Intel 2.5″ 160 GB SSD Hard Drive (X25-M Mainstream SATA II)
The Intel X25-M Mainstream SATA II Solid State Drive provides faster disk performance and greater durability than traditional hard drives. The X25-M is a Solid State Drive (SSD), and it uses flash memory for storage, giving you dramatically faster data access. The X25-M is a SATA II hard drive with a capacity of 160 GB.
Sennheiser HD-555 Audiophile Headphones
The HD 555 features a special internal Surround Reflector, which generates an extended spatial sound field, making it the optimal headphones for home theater, as well as music. A comfortable, high-quality headphone system with acoustic refinement for sound channeling for a new kind of listening experience.
Third — Fifth Prizes
Finally, Web design books. We will be giving away:
- Handcrafted CSS: More Bulletproof Web Design, by Dan Cederholm and Ethan Marcotte,
- HTML and CSS Web Standards Solutions: A Web Standardista’s Approach, by Web Standardistas,
- Designing with Web Standards (3rd edition), by Jeffrey Zeldman and Ethan Marcotte.
To participate, please follow these steps:
- Come up with an original, beautiful and readable design or technique that uses CSS3 styling. It could be anything: a typographic design, an original footer design, an interesting treatment of images or a complete CSS layout — it’s up to you. Also, feel free to use any CSS3 feature that you like. What’s important is that your submission is unique. The more distinctive it is, the better your chances of winning a prize!
- Download our blank template.
- Make sure the design looks right in modern browsers (Firefox 3.5+, Opera 10.5+, Safari 4+, Google Chrome 4.0+
Internet Explorer 9+,etc.).
- Make sure the design or technique still works (at some basic level) in older browsers.
You can submit more than one design for the contest. Once you’ve completed these steps, do the following:
- Create a screenshot of your design in the browser (you can use the Fireshot Firefox Extension to do it).
- Pack everything (both the screenshot and code) in a ZIP file.
- Attach the ZIP file to an email, addressed to email@example.com and with the subject line [CSS3 Contest] Your_theme’s_title.

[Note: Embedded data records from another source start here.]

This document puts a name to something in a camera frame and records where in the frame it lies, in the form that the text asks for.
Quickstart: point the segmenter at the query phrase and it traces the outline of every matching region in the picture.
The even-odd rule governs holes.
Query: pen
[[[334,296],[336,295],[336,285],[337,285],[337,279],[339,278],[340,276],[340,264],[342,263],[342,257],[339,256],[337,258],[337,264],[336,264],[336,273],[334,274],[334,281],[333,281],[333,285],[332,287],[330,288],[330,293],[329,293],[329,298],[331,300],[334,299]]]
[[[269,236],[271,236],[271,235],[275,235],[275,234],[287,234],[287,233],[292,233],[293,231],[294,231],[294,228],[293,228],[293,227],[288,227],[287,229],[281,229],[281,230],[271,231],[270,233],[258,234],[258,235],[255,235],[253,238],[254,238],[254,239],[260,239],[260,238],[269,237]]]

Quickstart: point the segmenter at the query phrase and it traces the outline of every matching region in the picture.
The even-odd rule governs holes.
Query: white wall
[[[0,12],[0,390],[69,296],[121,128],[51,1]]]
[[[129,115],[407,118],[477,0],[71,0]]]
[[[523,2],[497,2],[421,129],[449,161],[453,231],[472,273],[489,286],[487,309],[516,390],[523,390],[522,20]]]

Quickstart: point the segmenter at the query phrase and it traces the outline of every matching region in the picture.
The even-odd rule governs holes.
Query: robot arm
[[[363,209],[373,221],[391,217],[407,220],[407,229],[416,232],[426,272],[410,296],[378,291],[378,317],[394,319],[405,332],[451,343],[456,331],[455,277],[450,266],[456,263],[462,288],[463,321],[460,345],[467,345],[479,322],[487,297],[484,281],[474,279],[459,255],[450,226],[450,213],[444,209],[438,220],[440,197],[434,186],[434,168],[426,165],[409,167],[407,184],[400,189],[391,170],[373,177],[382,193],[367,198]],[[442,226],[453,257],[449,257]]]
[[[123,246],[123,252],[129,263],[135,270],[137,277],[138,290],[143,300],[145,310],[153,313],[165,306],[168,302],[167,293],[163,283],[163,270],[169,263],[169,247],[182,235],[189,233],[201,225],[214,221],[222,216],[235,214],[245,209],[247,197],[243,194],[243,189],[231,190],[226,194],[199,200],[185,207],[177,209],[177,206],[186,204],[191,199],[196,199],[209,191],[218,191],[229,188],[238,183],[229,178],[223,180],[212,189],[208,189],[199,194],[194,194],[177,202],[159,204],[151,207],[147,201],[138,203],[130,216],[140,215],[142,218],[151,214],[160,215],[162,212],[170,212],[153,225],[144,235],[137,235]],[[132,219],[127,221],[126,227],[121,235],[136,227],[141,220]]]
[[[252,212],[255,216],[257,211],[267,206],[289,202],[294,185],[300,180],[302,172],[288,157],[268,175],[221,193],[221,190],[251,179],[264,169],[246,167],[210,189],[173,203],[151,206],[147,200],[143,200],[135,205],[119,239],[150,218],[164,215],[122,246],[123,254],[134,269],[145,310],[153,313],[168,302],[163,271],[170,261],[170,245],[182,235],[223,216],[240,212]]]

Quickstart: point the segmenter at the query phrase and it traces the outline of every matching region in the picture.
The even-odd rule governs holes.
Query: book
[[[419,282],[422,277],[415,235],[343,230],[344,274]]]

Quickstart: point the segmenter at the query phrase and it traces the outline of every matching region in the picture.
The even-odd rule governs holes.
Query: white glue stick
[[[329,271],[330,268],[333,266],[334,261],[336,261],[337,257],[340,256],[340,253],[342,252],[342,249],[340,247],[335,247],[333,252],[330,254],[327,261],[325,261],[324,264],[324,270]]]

- In the email, please state your name, your main URL and the country where you reside. If possible, please also briefly describe the ideas that were the driving force behind your design. Be creative, use unusual techniques, explore new skills, do whatever it takes — we want you to get really excited about this.
We’ll consider all entries that we receive until
29th of June 1st of July 2010. The best entries will be published briefly after the contest has ended. The winners will be determined Smashing Magazine’s editorial team and announced shortly after the deadline.
All entries will be released for free downloading and available for free use, without any restrictions whatsoever (you will be credited in the release post, of course). You may include at most one link to your website in the footer of the design.
To Get Your Creative Juices Flowing
To get some ideas to begin, take a close look at previous CSS3-related articles published on Smashing Magazine in recent months:
- Start Using CSS3 Today: Techniques and Tutorials
The ultimate starting point for your CSS3 designs. In this article, you will find everything you need to get started on your CSS3 experiments.
In this post, we present 50 useful and powerful CSS3/jQuery techniques that can strongly improve the user experience and designer’s workflow and that can replace those old dirty workarounds we used in Internet Explorer 6 et al.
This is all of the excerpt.